L’introduction du jeu et le boss de fin de
Metal Gear sont des éléments très différents de la version originale sur MSX. Et vous allez le voir, ces changements douteux ne sont pas des décisions prises par l’équipe de développement, mais bien par Konami.
« On nous avait demandé de marquer une différence entre la version Famicom et la version MSX2 qui était déjà sortie. Réaliser une intro différente était le moyen le plus efficace et le plus facile pour ça. Nous n’avions que trois mois pour réaliser ce portage. La raison pour laquelle nous avons mis un ordinateur [comme boss final] est simplement due aux limitations techniques.

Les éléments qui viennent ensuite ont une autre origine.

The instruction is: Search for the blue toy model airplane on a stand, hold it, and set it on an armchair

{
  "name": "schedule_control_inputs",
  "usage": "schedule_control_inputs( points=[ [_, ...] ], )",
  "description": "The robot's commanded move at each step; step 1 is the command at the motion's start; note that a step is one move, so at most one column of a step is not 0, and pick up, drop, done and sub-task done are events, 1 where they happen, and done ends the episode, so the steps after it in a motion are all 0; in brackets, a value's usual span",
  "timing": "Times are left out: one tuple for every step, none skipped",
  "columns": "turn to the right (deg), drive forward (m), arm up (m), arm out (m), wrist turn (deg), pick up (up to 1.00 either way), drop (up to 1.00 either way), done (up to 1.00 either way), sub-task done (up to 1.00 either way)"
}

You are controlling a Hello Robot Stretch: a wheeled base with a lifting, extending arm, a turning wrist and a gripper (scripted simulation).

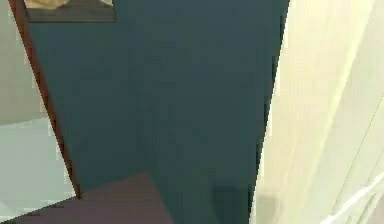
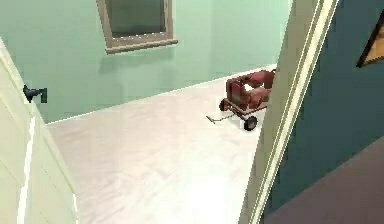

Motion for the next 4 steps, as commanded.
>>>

Ce fut probablement possible d’intégrer un robot si nous avions pu utiliser une meilleure puce comme la VRC4. Mais elle n’était pas disponible pour nous à l’époque. »
Certes, l’adaptation de
Metal Gear sur NES restera toujours de moins bonne qualité que la version originale, mais au moins, aujourd’hui, nous savons pourquoi.